Un fallimento che sarà tuttavia in qualche maniera l'ultimo e il principio, proprio attraverso il rapporto e l'esperienza tra gli alieni, (così diversi e allo stesso modo così simili all'uomo) che intendono la sua funzione di 'alienista' in una maniera prossima alla quale si potrebbe intendere grossomodo un ortopedico, che egli nel ventiquattresimo secolo riscopre se stesso e i fondamenti del suo pensiero e capisce che c'è ancora una possibilità per il genere umano. Così come per se stesso a Vienna nel ventesimo secolo. Emily Dickinson. Mark Twain.

Resta aperta alla fine della storia la grande domanda. Riconosciuta la grandezza dei pensatori del secolo precedente, quale pensiero, quale percorso intraprende l'uomo nel ventunesimo secolo.

Si è parlato lungamente negli ultimi dieci-quindici anni per quello che riguarda l'uomo occidentale, e in particolare l'Europa, di radici comuni. Di qualche cosa che ci dovrebbe tenere assieme e costituire patrimonio condiviso.

La storia recente, la cronaca, ci mostra invece chiaramente come questa ricerca sia fallita a fronte di un disgregamento nel tessuto sociale e culturale che dovrebbe stare alla base di ogni collettività.
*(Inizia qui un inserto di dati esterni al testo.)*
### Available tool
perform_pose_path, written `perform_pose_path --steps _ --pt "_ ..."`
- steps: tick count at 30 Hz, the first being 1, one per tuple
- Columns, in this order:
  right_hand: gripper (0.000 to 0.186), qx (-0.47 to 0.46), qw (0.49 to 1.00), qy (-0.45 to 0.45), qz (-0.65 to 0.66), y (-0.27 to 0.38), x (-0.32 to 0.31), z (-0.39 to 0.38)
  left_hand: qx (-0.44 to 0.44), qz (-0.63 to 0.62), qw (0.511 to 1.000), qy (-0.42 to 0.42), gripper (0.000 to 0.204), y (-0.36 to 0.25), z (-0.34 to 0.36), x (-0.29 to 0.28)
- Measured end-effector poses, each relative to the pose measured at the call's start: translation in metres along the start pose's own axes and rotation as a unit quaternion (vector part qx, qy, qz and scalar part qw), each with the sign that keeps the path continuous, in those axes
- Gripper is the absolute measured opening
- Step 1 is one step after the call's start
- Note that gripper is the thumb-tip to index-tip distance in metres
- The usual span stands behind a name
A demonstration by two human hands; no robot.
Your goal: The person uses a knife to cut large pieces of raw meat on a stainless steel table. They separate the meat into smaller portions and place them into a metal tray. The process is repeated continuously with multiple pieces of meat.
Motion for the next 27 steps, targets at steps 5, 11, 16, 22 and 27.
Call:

Oggi dopo un percorso di ricerca di abbattimento delle frontiere e delle barriere culturali, viviamo un ritorno al passato. Una negazione del pensiero inteso come libertà. Democrazia.

Questo significa quello che il replicante di Sigmund Freud definisce il disconoscimento del pensiero del secolo precedente?

Ho sempre pensato, credo fermamente che un uomo possa vivere al meglio delle proprie possibilità esattamente quello che è il suo tempo. Che significa che abbiamo noi le migliori risposte, quelle che dovremmo applicare alla realtà che ci circonda e queste possono essere difficili da trovare, possiamo fallire, ma come potrebbe fallire anche Sigmund Freud, che giustamente come uomo del suo tempo, ritiene di poter dare il suo contributo nel suo tempo, a Vienna e nella prima metà del secolo scorso. Pensare che egli abbia, avesse tutte le risposte è delegare a qualche cosa che non c'è più quello che è il tempo presente.

Il passato invero, forse non può dare delle risposte, ma lascia aperte delle domande. Ignorarle, fare finta di niente, questo segna la differenza tra disconoscimento e accrescimento. In qualunque punto della galassia vi troviate.